Confesso que Céline Dion não era uma das minhas cantoras preferidas na juventude. Mas a vida adulta me fez perceber que, na verdade, eu estava mesmo é de saco cheio de “My Heart Will Go On”.
O tempo, o jornalismo e a visão mais ampla que absorvemos na vida nos faz perceber que os artistas que amamos (ou amamos odiar) são, no final, pessoas com talentos extraordinários, mas humanos por essência.
Cantores só fazem música porque sentem a música como eu e você. Porque entendem que a grande missão na vida é conversar com os sentimentos de quem ouve.
Ou no meu caso, me fazer chorar copiosamente, por ter a consciência de todo o esforço que aquela mulher de 55 anos, com diagnóstico de Síndrome de Pessoa Rígida, estava fazendo para interpretar, de forma impecável, “Hymne A L’Amour”.
São por momentos como esse que faço música.
Sou um privilegiado por ver essa performance. Mais ainda por saber as motivações por traz daquela interpretação.
Por entender que, muito além das notas, existe o que a própria Céline Dion deixou bem claro em seu documentário, e que serve de lição para que eu não desista na minha missão em oferecer o que há de melhor em mim através da música:
“Se eu não puder correr, vou caminhar. Se não puder caminhar, vou engatinhar. Mas a verdade, é que não vou parar.”
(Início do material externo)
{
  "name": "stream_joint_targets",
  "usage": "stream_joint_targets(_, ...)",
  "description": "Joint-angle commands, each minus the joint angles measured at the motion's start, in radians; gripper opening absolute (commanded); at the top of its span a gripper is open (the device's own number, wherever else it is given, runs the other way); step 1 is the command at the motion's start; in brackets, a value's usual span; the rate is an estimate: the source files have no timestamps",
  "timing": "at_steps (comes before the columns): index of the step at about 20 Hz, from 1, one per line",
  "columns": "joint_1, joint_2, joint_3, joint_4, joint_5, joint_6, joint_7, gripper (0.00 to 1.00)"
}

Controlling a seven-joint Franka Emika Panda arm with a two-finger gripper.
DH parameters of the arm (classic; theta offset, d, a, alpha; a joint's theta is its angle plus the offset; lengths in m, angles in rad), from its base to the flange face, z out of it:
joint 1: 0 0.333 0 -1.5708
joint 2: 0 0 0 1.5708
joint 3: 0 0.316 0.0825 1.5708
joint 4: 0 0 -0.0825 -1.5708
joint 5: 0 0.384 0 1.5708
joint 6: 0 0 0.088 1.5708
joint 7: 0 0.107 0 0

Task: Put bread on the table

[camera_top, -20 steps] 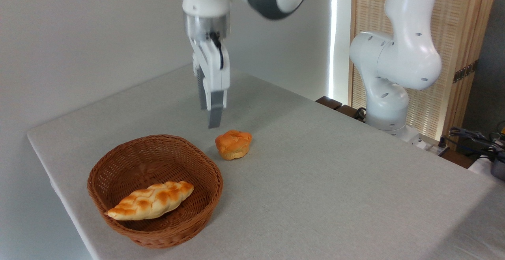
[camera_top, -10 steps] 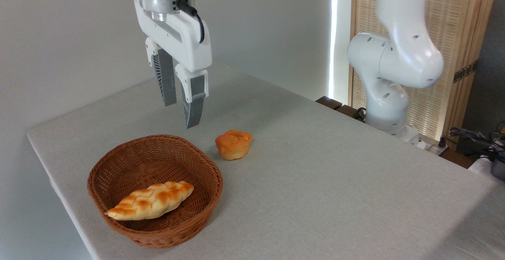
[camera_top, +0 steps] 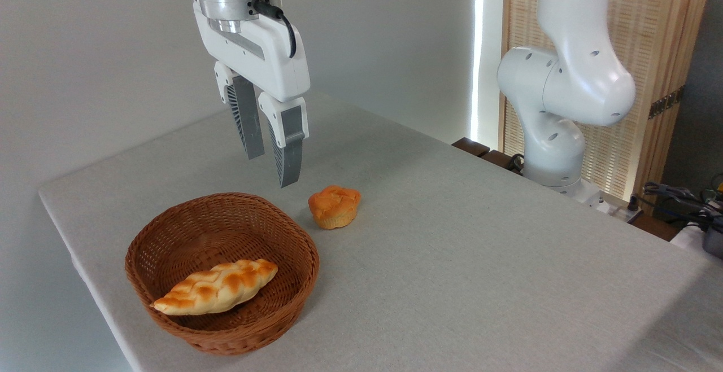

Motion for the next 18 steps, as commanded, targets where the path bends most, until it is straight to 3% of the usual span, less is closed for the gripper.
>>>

Na verdade, Céline Dion está, basicamente, vivendo o que cantou um dia.
Em 1999, Dion lançou aquela que era a minha canção preferida de sua discografia: “That’s The Way It Is”. Hoje, 25 anos depois, ela vivencia cada palavra dessa música.
Convido você a ouvir a canção (deixei o link abaixo) e entender do que estou falando.
Sim. Eu escrevi “ERA a minha canção preferida”.
“Hymne A L’Amour” tomou o seu lugar.
Através da voz da estrela mais brilhante em Paris.